12

Say I run a simple single-threaded process like the one below:

public class SirCountALot {
    public static void main(String[] args) {
        int count = 0;
        while (true) {
            count++;
        }
    }
}

(This is Java because that's what I'm familiar with, but I suspect it doesn't really matter)

I have an i7 processor (4 cores, or 8 counting hyperthreading), and I'm running Windows 7 64-bit so I fired up Sysinternals Process Explorer to look at the CPU usage, and as expected I see it is using around 20% of all available CPU.

Graph showing 20% CPU usage across all cores

But when I toggle the option to show 1 graph per CPU, I see that instead of 1 of the 4 "cores" being used, the CPU usage is spread all over the cores:

Graph showing erratic CPU usage on each core totaling around 20% usage

Instead what I would expect is 1 core maxed out, but this only happens when I set the affinity for the process to a single core.

Graph showing most of recent CPU usage to be confined to first core

Why is the workload split over the separate cores? Wouldn't splitting the workload over several cores mess with the caching or incur other performance penalties?

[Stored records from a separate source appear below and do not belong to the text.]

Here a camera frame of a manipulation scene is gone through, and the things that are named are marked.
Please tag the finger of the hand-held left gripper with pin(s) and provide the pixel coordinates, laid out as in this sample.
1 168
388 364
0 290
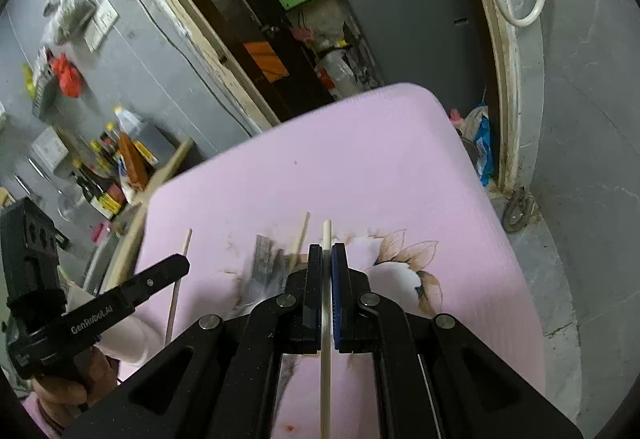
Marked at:
155 279

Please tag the orange square panel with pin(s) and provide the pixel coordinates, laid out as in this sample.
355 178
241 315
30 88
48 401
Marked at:
265 60

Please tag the rusty metal shackle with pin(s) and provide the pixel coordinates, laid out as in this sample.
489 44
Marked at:
520 211

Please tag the yellow-green snack packet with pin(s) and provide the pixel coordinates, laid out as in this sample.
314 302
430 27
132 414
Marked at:
28 79

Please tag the orange seasoning packet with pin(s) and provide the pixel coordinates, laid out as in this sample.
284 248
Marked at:
134 164

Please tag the white wall box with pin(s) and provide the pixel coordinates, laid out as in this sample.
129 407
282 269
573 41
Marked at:
48 146

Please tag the pink flower-print tablecloth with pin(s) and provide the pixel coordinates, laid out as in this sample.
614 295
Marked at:
350 159

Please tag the tall yellow-capped sauce bottle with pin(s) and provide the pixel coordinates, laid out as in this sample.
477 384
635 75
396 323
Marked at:
100 159

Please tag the clear plastic bottle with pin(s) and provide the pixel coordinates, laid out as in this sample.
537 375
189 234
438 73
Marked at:
340 71

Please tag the person's left hand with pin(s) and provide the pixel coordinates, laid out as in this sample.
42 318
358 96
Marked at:
75 389

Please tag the white plastic utensil holder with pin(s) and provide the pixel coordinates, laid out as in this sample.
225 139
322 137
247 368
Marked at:
132 339

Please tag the metal mesh strainer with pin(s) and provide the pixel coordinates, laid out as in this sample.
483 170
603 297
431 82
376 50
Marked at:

Is it for the simple reason of preventing overheating of one core? Or is there some deeper reason?

Edit: I'm aware that the operating system is responsible for the scheduling, but I want to know why it "bothers". Surely from a naive viewpoint, sticking a (mostly*) single-threaded process to 1 core is the simpler & more efficient way to go?

*I say mostly single-threaded because there's multiple theads here, but only 2 of them are doing anything:

Screenshot showing number of threads from Eclipse Screenshot showing number of threads in Process Explorer process properties

Caspar
  • 7,039
  • 4
  • 29
  • 41
  • 2
    Small nitpick; saying this is a single threaded process won't be correct. JVM internally spawns multiple threads for housekeeping purposes like finalizers, garbage collectors etc. It is quite possible that to get real work done by each thread, the JVM threads are mapped to real h/w threads, which again might explain the spread. – Sanjay T. Sharma Dec 13 '11 at 08:10
  • 1
    I guess Caspar meant the _non-daemon_ threads. – Santosh Dec 13 '11 at 08:17
  • @SanjayT.Sharma Yes, I simplified a little bit and probably should have given a sample program in a non-managed language ;) However like I said, I strongly suspect it isn't the JVM doing this (and if it is mapping JVM -> HW threads and that is responsible, why is the mapping constantly changing?) – Caspar Dec 13 '11 at 08:30
  • @Santosh yes exactly, I meant threads which aren't idle 99% of the time – Caspar Dec 13 '11 at 08:31

2 Answers2

20

The OS is responsible for scheduling. It is free to stop a thread and start it again on another CPU. It will do this even if there is nothing else the machine is doing.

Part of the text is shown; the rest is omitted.